Professora da Faculdade de Direito da USP, Maria Paula Dallari Bucci também avalia que o STF tomou decisões importantes ao longo da pandemia, como a que assegurou a estados a prerrogativa de tomar medidas contra a Covid, enquanto o presidente Jair Bolsonaro (sem partido) incentivava e promovia aglomerações, na contramão das recomendações das autoridades de saúde.

Para ela, a decisão de Nunes destoa da atuação do tribunal até o momento ao ir contra a preservação da vida. “Se tem muita gente vulnerável que vai ter o contágio facilitado, quem a decisão do Supremo está favorecendo”, questiona.

Também em sua avaliação a atuação do governo federal tem impulsionado a interferência do Judiciário.

Ela cita a questão dos cultos e das escolas como pontos que poderiam ser mediados pela comissão intergestores do SUS se houvesse alguma iniciativa federal de coordenação.

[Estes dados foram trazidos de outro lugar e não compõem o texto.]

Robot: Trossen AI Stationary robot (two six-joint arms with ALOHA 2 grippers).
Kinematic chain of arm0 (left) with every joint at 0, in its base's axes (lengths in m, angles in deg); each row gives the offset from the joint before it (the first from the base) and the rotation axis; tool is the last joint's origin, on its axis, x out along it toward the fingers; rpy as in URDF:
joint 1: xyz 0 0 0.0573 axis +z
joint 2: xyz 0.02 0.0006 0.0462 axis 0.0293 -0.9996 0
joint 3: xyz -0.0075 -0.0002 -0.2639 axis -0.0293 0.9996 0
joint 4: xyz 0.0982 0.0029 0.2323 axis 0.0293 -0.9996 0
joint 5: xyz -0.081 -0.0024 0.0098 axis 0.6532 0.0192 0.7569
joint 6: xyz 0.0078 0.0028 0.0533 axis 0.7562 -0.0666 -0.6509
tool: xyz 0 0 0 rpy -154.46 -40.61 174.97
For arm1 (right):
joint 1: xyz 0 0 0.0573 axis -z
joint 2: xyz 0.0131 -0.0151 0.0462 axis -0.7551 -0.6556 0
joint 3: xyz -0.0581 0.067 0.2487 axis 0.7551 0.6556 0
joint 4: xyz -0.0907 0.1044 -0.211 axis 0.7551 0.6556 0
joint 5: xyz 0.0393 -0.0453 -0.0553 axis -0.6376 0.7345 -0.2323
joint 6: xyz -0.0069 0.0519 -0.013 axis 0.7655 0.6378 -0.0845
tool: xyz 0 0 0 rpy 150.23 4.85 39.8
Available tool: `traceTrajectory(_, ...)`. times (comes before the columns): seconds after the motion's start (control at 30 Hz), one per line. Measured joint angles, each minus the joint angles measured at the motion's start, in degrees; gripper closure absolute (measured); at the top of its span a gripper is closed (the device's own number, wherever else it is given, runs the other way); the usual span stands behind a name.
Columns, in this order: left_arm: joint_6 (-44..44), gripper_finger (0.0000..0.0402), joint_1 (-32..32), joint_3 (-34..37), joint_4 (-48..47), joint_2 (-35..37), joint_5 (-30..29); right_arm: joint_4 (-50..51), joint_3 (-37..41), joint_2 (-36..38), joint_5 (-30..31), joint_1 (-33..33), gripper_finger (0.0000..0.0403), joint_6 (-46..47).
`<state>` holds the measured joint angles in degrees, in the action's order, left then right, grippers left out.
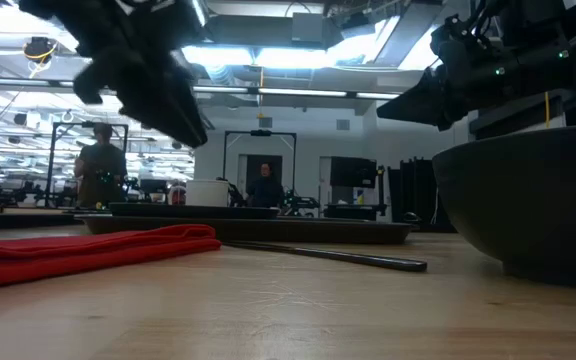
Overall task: Set up tray
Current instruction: Put the black bowl on the black plate
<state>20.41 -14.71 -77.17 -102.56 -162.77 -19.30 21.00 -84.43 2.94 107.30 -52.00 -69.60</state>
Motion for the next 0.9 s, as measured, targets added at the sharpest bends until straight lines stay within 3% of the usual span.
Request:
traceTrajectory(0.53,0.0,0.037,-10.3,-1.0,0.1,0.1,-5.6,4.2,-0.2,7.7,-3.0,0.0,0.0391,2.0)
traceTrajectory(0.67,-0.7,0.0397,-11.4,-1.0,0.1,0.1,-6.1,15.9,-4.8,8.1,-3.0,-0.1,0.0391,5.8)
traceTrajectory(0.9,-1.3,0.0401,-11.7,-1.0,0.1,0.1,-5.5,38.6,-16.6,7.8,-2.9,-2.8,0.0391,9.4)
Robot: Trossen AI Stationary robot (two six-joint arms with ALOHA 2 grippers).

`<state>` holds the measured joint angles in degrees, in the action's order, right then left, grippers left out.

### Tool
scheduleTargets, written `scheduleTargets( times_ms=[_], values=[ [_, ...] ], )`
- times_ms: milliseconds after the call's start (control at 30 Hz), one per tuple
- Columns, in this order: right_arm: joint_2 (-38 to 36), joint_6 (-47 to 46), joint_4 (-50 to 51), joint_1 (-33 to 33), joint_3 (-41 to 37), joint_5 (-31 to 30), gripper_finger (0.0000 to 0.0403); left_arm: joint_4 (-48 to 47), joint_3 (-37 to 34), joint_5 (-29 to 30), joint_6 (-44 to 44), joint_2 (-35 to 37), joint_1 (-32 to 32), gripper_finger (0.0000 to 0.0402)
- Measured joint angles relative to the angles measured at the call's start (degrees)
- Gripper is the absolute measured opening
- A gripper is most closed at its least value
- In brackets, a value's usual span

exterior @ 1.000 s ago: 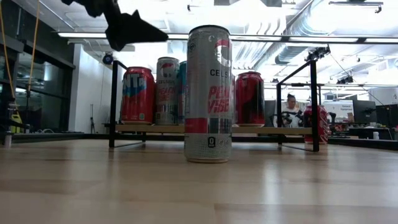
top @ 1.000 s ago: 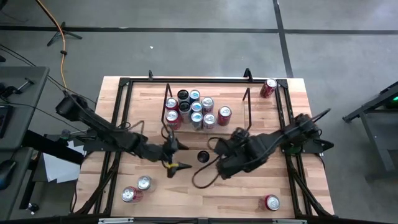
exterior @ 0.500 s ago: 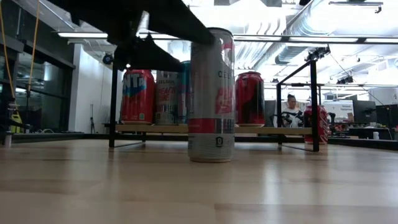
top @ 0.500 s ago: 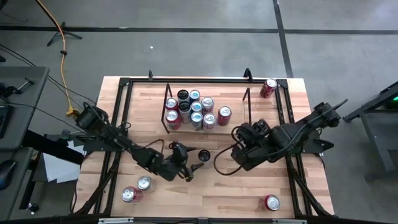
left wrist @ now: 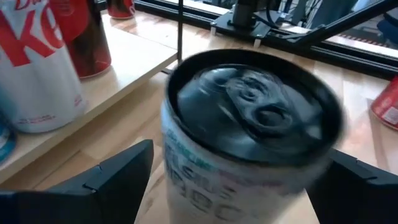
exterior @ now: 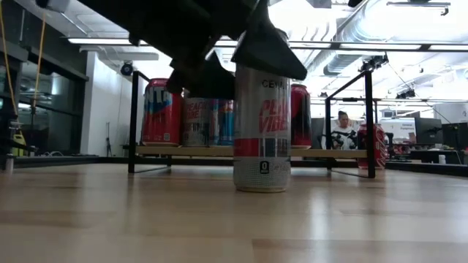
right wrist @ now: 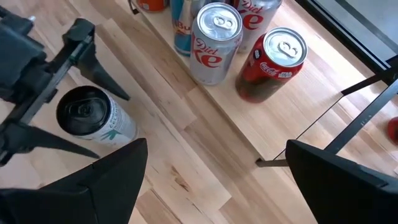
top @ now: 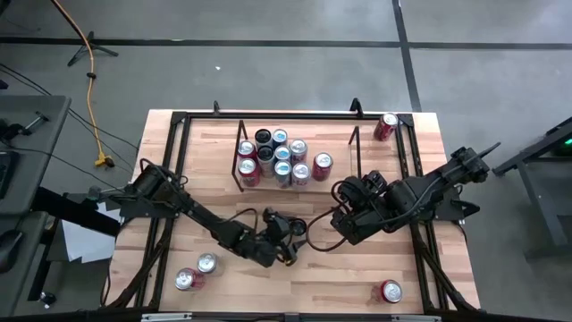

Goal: Place canned beverage on shelf
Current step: Put the white-pink soda can on the shelf aligned with the other white-pink soda cans

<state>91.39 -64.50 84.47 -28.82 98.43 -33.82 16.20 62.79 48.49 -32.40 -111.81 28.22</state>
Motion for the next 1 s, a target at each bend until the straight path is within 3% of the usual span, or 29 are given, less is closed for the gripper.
scheduleTargets(
  times_ms=[200,400,467,633,767,900,1000],
  values=[
    [0.0,0.3,0.0,0.0,0.0,-0.3,0.0367,-0.6,0.1,-3.4,0.0,0.2,-1.4,0.0312],
    [0.0,0.5,-0.2,0.0,0.0,-1.3,0.0367,-9.2,0.1,-9.1,0.0,4.2,-1.7,0.0192],
    [0.0,0.5,-0.2,0.0,0.0,-1.8,0.0367,-14.7,0.1,-8.6,0.1,7.4,-1.6,0.0189],
    [0.0,0.3,-0.6,0.0,0.0,-4.0,0.0367,-29.9,-1.2,1.4,-2.1,18.9,-1.0,0.0189],
    [0.0,0.3,-1.2,0.5,0.0,-5.6,0.0367,-37.8,-7.4,10.7,-15.0,29.5,-0.6,0.0189],
    [0.0,0.5,-1.5,1.0,0.0,-6.7,0.0367,-38.1,-16.4,16.3,-28.5,38.2,0.1,0.0189],
    [0.1,0.5,-1.5,1.4,0.0,-6.9,0.0367,-30.5,-20.8,15.7,-29.0,41.0,-0.7,0.0189]
  ],
)
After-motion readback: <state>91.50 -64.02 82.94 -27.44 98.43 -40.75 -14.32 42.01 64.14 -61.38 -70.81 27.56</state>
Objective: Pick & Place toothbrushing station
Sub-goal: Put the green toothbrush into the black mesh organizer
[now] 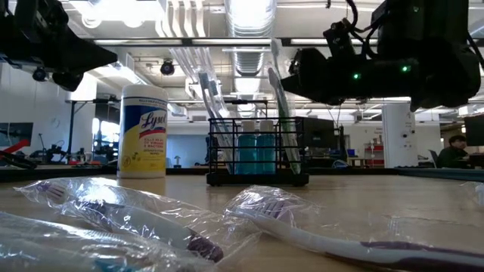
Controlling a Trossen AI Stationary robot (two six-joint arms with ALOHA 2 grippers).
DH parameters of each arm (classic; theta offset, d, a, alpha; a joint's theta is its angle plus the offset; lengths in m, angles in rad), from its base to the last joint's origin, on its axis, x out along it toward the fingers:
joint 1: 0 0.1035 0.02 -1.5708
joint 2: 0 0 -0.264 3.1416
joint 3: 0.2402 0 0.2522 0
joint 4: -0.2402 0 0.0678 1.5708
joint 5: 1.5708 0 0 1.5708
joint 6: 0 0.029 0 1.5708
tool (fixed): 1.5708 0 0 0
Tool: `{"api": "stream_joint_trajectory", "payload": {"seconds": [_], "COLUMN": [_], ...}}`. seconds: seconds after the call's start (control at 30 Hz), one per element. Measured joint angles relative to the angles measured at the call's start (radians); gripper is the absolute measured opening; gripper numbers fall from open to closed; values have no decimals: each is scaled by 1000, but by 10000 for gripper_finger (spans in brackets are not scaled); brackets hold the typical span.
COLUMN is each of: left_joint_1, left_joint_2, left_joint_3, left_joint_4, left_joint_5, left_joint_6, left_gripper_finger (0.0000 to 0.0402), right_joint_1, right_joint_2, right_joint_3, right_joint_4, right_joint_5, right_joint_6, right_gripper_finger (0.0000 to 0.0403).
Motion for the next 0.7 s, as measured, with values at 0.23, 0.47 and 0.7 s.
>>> {"api": "stream_joint_trajectory", "payload": {"seconds": [0.23,0.47,0.7], "left_joint_1": [0,0,0], "left_joint_2": [0,0,0], "left_joint_3": [0,0,0], "left_joint_4": [-1,-1,-1], "left_joint_5": [0,2,17], "left_joint_6": [-6,-28,-34], "left_gripper_finger": [5,20,17], "right_joint_1": [-6,-7,-7], "right_joint_2": [83,93,69], "right_joint_3": [38,70,71], "right_joint_4": [0,-2,-5], "right_joint_5": [7,14,10], "right_joint_6": [-19,-24,-22], "right_gripper_finger": [13,21,60]}}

Professor da Faculdade de Saúde Pública da USP, Fernando Aith vê o cenário nacional como um caos alimentado por Bolsonaro, não só pela omissão, mas também pela proatividade.

“É um presidente que incentiva a desobediência civil contra as normas de medidas sanitárias”, afirma.

Embora veja exemplos positivos da atuação do Judiciário, ele avalia que o poder tem atuado como mais um elemento de instabilidade, contribuindo para um cenário de cada um por si ao proferir uma série de decisões sem uniformidade.

“O Judiciário deveria ser muito parcimonioso para tomar qualquer decisão que não seja a já tomada pela União, estado ou município”, diz.

“Questões como a definição de leitos de UTI dialogam com um problema de judicialização mais antigo, que já existia e está ficando mais visível uma vez que lidamos com uma pandemia.”